On stage, Vilray and Price share a mic and Vilray plays guitar. In the studio, they expanded their sound with the help of keyboardist Bermiss, bassist Tony Scherr, drummer Jason Burger, and a horn section arranged by their friend Jacob Rex Zimmerman. Dan Knobler, who’d been behind the board for Lake Street Dive’s Free Yourself Up, came on as producer and engineer. After a day of rehearsal, the players gathered at the relatively small Figure 8 in Brooklyn for what would be a week of basically live-in-in-the-studio sessions.
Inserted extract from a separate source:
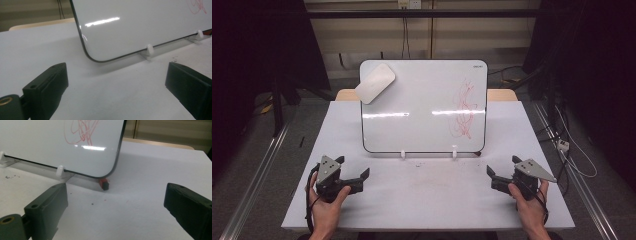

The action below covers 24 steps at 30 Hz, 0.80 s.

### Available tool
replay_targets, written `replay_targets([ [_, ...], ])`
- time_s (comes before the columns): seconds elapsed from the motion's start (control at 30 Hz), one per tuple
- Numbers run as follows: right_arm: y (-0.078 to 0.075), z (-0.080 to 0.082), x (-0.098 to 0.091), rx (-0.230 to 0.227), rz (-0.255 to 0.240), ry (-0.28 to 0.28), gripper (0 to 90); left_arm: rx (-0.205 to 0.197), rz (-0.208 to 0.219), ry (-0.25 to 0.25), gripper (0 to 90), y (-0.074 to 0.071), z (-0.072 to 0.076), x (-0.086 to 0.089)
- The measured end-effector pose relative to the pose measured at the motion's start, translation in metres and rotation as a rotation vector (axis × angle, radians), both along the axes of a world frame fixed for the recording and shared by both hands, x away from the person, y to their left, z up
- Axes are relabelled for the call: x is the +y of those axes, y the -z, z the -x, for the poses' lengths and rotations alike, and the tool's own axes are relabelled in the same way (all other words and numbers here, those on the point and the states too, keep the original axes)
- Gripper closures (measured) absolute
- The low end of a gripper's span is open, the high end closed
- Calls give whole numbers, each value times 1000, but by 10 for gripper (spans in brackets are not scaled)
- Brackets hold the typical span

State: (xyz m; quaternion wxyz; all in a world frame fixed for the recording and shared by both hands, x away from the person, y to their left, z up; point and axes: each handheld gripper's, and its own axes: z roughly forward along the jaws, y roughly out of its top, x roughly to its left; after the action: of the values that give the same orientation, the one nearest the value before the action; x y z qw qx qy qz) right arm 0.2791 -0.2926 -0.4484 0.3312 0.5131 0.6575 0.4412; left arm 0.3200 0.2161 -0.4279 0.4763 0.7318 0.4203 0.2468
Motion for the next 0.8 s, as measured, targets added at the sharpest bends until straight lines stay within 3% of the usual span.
replay_targets([
  [0.27,0,-2,-1,14,-13,-12,51,21,1,6,51,2,-3,1],
  [0.37,1,-3,-1,28,-20,-25,51,31,-1,-16,49,3,-4,2],
  [0.53,1,-2,-2,28,-22,-24,48,19,-9,-22,54,-1,-9,2],
  [0.8,3,-2,-3,39,-27,-18,49,-19,2,-3,57,-19,-22,2],
])
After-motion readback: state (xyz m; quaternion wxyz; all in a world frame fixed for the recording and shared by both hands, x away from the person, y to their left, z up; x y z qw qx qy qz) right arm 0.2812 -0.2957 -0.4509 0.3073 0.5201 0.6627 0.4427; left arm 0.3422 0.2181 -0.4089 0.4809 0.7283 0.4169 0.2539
“A hat tip is deserved in the direction of Dan Knobler, the producer,” notes Vilray. “It was his vision to have it largely a live recording. We didn’t only have a rhythm section or a horn section in the room; we were all together recording, nobody in a booth. That’s a dangerous way to play—you can’t say, ‘Let’s take out the drums and re-record ‘em.’ But it lends itself to a classic energy that’s absent on a lot of jazz and pop recordings these days because it’s safer to do it the other way, where you lay down a guitar track, a basic vocal, and build around it. As a result, for example, a song like ‘At Your Mother’s House’ sounds like an early Louis Jordan rock and roll-jazz hybrid thing. There’s an intimate energy to the record that’s largely thanks to Dan and Jacob, who wrote all the horn parts so authentically. “
“There’s probably a few more instruments present than you may realize,” adds Price. “And that’s because of the way it’s recorded. Besides the vocals, nothing is that in your face, it’s just there lightly supporting. And that’s a lot about what this recording is about. Dan captured that really well.”
With Rachael & Vilray, the duo adds a new chapter to the American Songbook, an opportunity to hear tomorrow’s standards today.